第10刻 「小日向」

これまでは毎回のように琢磨の性格が立派すぎてつまらないと書いてきたが、今回になってようやくそのつまらなさが生きる展開になった。今回の琢磨の精神崩壊が今回の作画クオリティにも関わらずリアリティを持ってるのは、まずこれまでの立派さとの対比の強さによるものだと思う。

もう一つの琢磨の精神崩壊にリアリティを与えている原因は、琢磨の精神に関する描写以外がことごとく紋切り型の表現で、それとの対比も強烈なものになってるからだといえる。特にAパートのラブコメなんてのは現代アニメではパロディにしか見えない陳腐すぎるもの。それにも関わらずマジでやってるからには空気が読めていないように思ったが、琢磨の精神崩壊の描写との対比のために存在したのなら納得できる。

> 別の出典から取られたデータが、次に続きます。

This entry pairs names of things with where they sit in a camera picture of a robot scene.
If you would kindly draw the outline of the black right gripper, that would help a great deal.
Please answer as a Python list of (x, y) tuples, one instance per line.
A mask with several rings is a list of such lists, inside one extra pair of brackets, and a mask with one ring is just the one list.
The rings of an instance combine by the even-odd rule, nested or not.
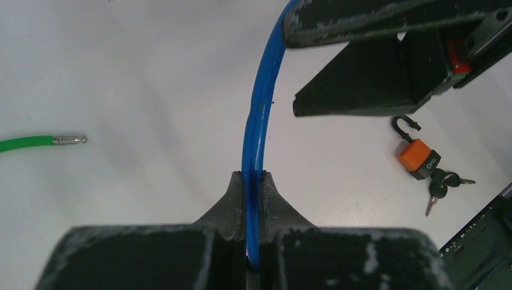
[(450, 8), (440, 28), (440, 94), (462, 88), (511, 53), (511, 8)]

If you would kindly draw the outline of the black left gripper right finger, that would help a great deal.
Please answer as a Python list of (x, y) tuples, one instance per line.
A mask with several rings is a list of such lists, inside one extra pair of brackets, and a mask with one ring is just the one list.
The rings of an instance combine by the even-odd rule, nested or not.
[(317, 227), (260, 177), (261, 289), (452, 289), (429, 237), (410, 228)]

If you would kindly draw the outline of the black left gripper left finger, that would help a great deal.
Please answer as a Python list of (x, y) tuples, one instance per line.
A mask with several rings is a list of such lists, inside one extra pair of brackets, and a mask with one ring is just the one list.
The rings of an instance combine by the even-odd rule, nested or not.
[(245, 188), (226, 193), (191, 224), (71, 228), (36, 289), (245, 289)]

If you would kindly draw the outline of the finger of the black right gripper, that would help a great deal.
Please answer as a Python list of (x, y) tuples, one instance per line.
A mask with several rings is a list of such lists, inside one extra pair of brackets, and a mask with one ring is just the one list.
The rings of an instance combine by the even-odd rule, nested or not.
[(450, 57), (441, 34), (351, 41), (295, 95), (297, 117), (411, 114), (445, 89)]
[(485, 19), (511, 1), (299, 1), (283, 19), (287, 48), (433, 30)]

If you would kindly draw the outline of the blue cable lock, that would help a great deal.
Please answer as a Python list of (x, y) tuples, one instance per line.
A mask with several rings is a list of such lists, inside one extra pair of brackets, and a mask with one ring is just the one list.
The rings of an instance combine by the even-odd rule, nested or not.
[(246, 257), (248, 270), (256, 273), (261, 267), (258, 224), (260, 177), (275, 83), (286, 51), (281, 26), (286, 14), (297, 3), (287, 3), (267, 40), (255, 77), (243, 139), (241, 173), (246, 189)]

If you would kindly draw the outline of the green cable lock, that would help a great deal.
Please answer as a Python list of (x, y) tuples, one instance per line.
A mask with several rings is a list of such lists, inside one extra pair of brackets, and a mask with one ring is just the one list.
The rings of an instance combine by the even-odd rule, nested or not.
[(31, 147), (69, 146), (75, 144), (86, 144), (87, 142), (88, 138), (85, 135), (56, 137), (51, 135), (38, 135), (20, 137), (1, 141), (1, 153)]

それに対して琢磨の精神崩壊の表現は紋切り型でないとはいえないが、何を意味してるのかよくわからないところが多く、非常に不安を感じさせるものだった。視聴者の不安とはやみの不安は別のレベルに属するものであり、はやみの不安を視聴者がはっきりと理解できるようにするのが、正しいはやみの不安の表現と言うべきではある。しかしそう言った約束を越えて表現の意味の決定不能性を持ち込むことは、真実と虚構の区別の不明瞭さをキャラクターも視聴者も一緒くたに体験するという結果を生む。こういった方法でしか、「狂気を狂気だと認識できない狂気」を表現することはできないんじゃないかと思う。